OLG Hamm, Beschl. v. 18.4.2008 und 11.7.2008 – 20 U 219/07

Aus den Gründen

Aus den Gründen des Beschl. v. 18.4.2008: „… Die zulässige Berufung der Beklagten hat keine Aussicht auf Erfolg. Die Klage ist – im Umfang des zuerkannten Anspruches – begründet. Die Beklagte kann sich nicht mit Erfolg auf den Ausschlusstatbestand der Ziff. 5.1.2 AUB, wonach kein Versicherungsschutz für “Unfälle besteht, die der versicherten Person dadurch zustoßen, dass sie vorsätzlich eine Straftat ausführt oder auszuführen versucht’.

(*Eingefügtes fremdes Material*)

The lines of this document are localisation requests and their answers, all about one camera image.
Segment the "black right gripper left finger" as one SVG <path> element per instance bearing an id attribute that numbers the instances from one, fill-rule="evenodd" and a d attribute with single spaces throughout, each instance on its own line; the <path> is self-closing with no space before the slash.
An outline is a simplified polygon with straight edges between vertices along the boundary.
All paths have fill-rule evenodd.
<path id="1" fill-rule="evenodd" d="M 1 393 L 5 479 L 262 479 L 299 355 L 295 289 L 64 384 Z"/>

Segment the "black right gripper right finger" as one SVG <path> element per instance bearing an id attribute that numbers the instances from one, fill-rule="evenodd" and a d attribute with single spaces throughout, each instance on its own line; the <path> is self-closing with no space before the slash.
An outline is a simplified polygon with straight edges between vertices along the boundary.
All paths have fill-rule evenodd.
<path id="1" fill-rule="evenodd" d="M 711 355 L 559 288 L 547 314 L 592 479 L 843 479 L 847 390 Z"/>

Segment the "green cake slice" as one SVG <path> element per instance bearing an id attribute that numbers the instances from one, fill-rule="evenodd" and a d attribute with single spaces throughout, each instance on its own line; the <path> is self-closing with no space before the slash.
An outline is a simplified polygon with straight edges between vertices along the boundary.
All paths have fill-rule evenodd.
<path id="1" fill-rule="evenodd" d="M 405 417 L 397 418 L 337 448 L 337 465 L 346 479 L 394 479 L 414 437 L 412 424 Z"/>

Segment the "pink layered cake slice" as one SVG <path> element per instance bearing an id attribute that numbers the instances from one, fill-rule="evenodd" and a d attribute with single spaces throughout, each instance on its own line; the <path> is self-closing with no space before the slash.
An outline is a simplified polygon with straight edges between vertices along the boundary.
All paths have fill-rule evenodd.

a) Nach der Rspr. des Senats (zfs 2007, 401 m.w.N.) ist der Ausschluss nicht in sittlichen Erwägungen begründet, sondern er dient der Ausschaltung des selbstverschuldeten besonderen Unfallrisikos, das mit der Ausführung einer strafbaren Handlung verbunden ist und durch die Erregung und Furcht vor Entdeckung noch gesteigert wird. Sinn und Zweck des Ausschlusses rechtfertigen nicht die Versagung des Versicherungsschutzes in Fällen eines rein zufälligen Zusammenhangs zwischen einer Straftat und einem Unfall; vielmehr greift der Ausschluss nur dann, wenn zwischen dem Unfall und der Straftat ein adäquat ursächlicher Zusammenhang besteht. Ereignet sich der Unfall nur bei Gelegenheit eines begangenen Delikts, bleibt der Versicherungsschutz bestehen. Er ist jedoch zu versagen, wenn ein der Straftat eigentümlicher Gefahrenbereich zum Unfall geführt hat. Die Adäquanz eines ursächlichen Zusammenhangs zwischen einer strafbaren Handlung und einem Unfallereignis ist zu bejahen, wenn durch die Ausführung der Straftat eine erhöhte Gefahrenlage geschaffen worden ist, die generell geeignet ist, Unfälle der eingetretenen Art herbeizuführen. Zwischen Ausführung und Unfall muss ein unmittelbarer zeitlicher und adäquat ursächlicher Zusammenhang bestehen. An einer zurechenbaren Kausalität fehlt es, wenn der Unfall unabhängig von der Ausführung eines Verbrechens oder Vergehens allein auf das Verhalten eines Dritten zurückzuführen ist, dessen fehlerhaftes Handeln durch die Rechtsverletzung des Versicherten weder ausgelöst noch veranlasst oder mit veranlasst worden ist. Kausalität fehlt, wenn der Unfall lediglich zufällig zeitlich parallel zu einer Straftat geschieht. Entscheidend für die Beurteilung ist das Vorliegen einer typischen, vom Zweck des Risikoausschlusses mitumfassten Gefahrerhöhung durch die Straftat. Verwirklicht sich in dem Unfallereignis der für die Straftat eigentümliche Gefahrenbereich, greift der Ausschluss, der darauf abzielt, die Gemeinschaft der Versicherten nicht mit den selbstverschuldeten besonderen Unfallrisiken zu belasten, die Folge von Straftaten sind. Demzufolge können auch Unfälle vom Ausschluss umfasst sein, die sich nach der strafrechtlichen Beendigung der Straftat ereignen.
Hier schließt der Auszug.